# Aim of the exercise
Only the pictures are to be dropped, and the rest of the data should be copied exactly.

BEGIN Source material

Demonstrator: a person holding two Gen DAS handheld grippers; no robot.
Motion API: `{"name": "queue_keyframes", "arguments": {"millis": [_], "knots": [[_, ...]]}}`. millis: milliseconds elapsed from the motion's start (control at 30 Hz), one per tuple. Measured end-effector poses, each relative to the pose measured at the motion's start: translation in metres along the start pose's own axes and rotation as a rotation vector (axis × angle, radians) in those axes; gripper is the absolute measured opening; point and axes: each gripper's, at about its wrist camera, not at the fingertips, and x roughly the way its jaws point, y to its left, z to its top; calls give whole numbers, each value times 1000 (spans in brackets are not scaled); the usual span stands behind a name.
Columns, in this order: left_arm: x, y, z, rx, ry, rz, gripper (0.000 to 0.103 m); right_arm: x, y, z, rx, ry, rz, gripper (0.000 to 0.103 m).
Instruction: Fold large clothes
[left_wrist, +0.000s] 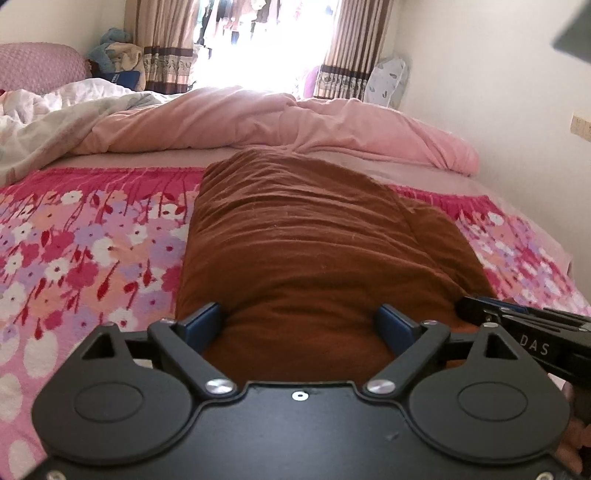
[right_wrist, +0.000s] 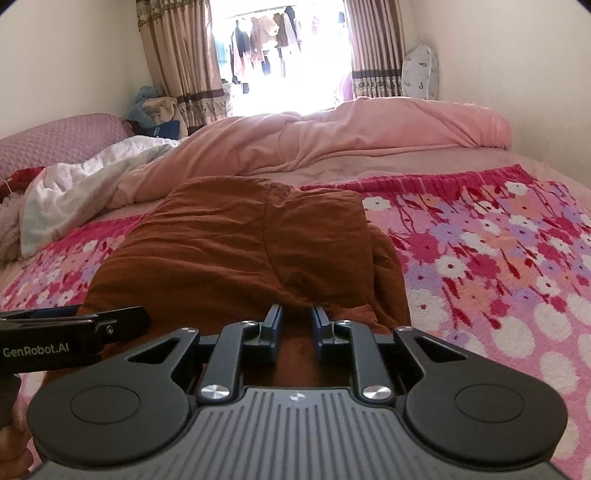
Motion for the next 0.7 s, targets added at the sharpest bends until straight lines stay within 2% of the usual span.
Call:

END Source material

# Response below
Demonstrator: a person holding two Gen DAS handheld grippers; no robot.
Motion API: `{"name": "queue_keyframes", "arguments": {"millis": [_], "knots": [[_, ...]]}}`. millis: milliseconds elapsed from the motion's start (control at 30 Hz), one per tuple. Measured end-effector poses, each relative to the pose measured at the motion's start: translation in metres along the start pose's own axes and rotation as a rotation vector (axis × angle, radians) in those axes; gripper is the absolute measured opening; point and axes: each gripper's, at about its wrist camera, not at the fingertips, and x roughly the way its jaws point, y to its left, z to its top; calls give whole numbers, each value times 1000 (spans in brackets are not scaled); the usual span stands behind a name.
Columns, in this order: left_arm: x, y, z, rx, ry, rz, gripper (0.000 to 0.103 m); right_arm: x, y, z, rx, ry, rz, gripper (0.000 to 0.103 m).
Instruction: Fold large clothes
[left_wrist, +0.000s] 
[right_wrist, +0.000s] 
Motion for the next 0.7 s, targets added at the sharpest bends until straight lines stay within 2% of the usual span.
Call:

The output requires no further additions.